The town was mostly empty. A few people loitering around a dry goods store stared at the two men. Wan Zongran was not in uniform, though he still had his token of office tucked in his belt, so he supposed the townsfolk’s curiosity was focused on Du Sixue. He did make a striking figure in his pale robes and scarlet blindfold. Despite his disability, it was clear that he was a good-looking man, with chiseled features and a proud bearing.

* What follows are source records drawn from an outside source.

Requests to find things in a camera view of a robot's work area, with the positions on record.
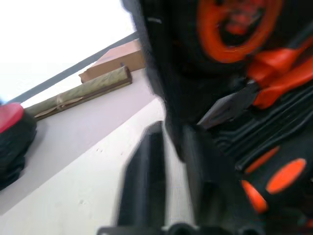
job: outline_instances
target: orange handle
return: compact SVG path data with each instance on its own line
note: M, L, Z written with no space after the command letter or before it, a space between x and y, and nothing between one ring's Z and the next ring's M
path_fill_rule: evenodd
M313 79L313 57L287 74L276 78L267 88L260 91L253 105L265 109L284 93L304 85Z
M249 66L248 77L256 81L261 88L266 88L272 80L288 72L296 59L310 46L313 46L313 37L297 49L280 48L260 52Z

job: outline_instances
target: white floor
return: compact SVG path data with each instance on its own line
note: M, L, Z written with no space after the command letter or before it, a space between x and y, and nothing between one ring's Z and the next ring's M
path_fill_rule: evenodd
M0 235L92 235L113 225L125 162L144 129L164 119L158 99L141 109L0 218ZM192 222L183 165L166 137L167 224Z

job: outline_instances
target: cardboard box
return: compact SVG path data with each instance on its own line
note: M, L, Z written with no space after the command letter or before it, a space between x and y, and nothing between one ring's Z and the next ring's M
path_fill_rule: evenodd
M143 69L145 61L138 40L110 49L92 67L80 74L82 83L127 66L130 71Z

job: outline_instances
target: orange wheel
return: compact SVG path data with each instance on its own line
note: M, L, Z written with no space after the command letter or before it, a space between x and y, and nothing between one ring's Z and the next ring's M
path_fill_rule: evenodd
M280 15L282 0L199 0L197 12L198 37L202 49L220 63L236 63L259 49L269 38ZM231 34L253 32L239 45L227 45L221 36L221 26Z

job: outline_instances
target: orange plastic part
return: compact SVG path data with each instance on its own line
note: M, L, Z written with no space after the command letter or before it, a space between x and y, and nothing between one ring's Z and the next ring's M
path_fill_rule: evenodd
M267 88L261 90L253 105L265 109L270 107L281 95L304 85L313 79L313 57L287 74L276 78Z
M259 168L261 165L263 165L265 162L267 162L273 155L275 155L279 150L279 146L271 149L269 152L262 155L258 160L256 160L254 163L252 163L246 170L245 173L251 173L255 169Z
M242 45L228 47L220 37L218 25L231 12L234 0L225 0L218 6L215 0L200 0L198 8L198 33L202 48L208 56L221 63L235 63L257 50L273 31L280 14L282 0L266 0L265 13L252 36Z
M248 195L253 208L258 213L263 213L268 209L268 204L259 192L246 180L241 181L246 194Z
M303 172L307 162L299 158L283 166L269 180L266 190L270 194L276 194L290 186Z
M313 44L309 38L300 48L280 48L258 53L248 69L248 77L265 88L272 80L288 72L296 59Z

Suddenly, the older man stopped, his head cocked to the right. A smile of delight grew on his face. “I think a solution has presented itself.”
Wan Zongran had halted too, but he did not know what Du Sixue was talking about. A motorcycle sped past, and then braked hard enough to kick up a cloud of dust. As the cloud cleared, Wan Zongran squinted at the figure dismounting the motorcycle.
“Brother Kuang?” a young woman called out.
“You!” Wan Zongran exclaimed. It was that thief, Jiang Hong.
Ignoring the constable entirely, Jiang Hong strode up to Du Sixue and poked him in the sternum. “What the hell are you doing with this dog?”
Wan Zongran inhaled sharply. “Watch your tongue, you lawless little thief. I could still have you arrested-”
“On what grounds?” She smirked at him, and returned her attention to the blind man again. “Are you alright? Did this idiot arrest you? You can stab him if he did. I won’t tell.”
Du Sixue chuckled and shook his head. “He’s helping us.” Then his expression grew serious and he lowered his voice. “I was with your senior. Chief Constable Wan tells us that she’s wanted for the murder of her son.”
Jiang Hong narrowed her eyes at Wan Zongran, as if the constable was the one who put Leng Xiang’s name on the wanted list in the first place. “It was Shangguan Yixiao who made that claim. He’s using the case to blackmail the Hu family.”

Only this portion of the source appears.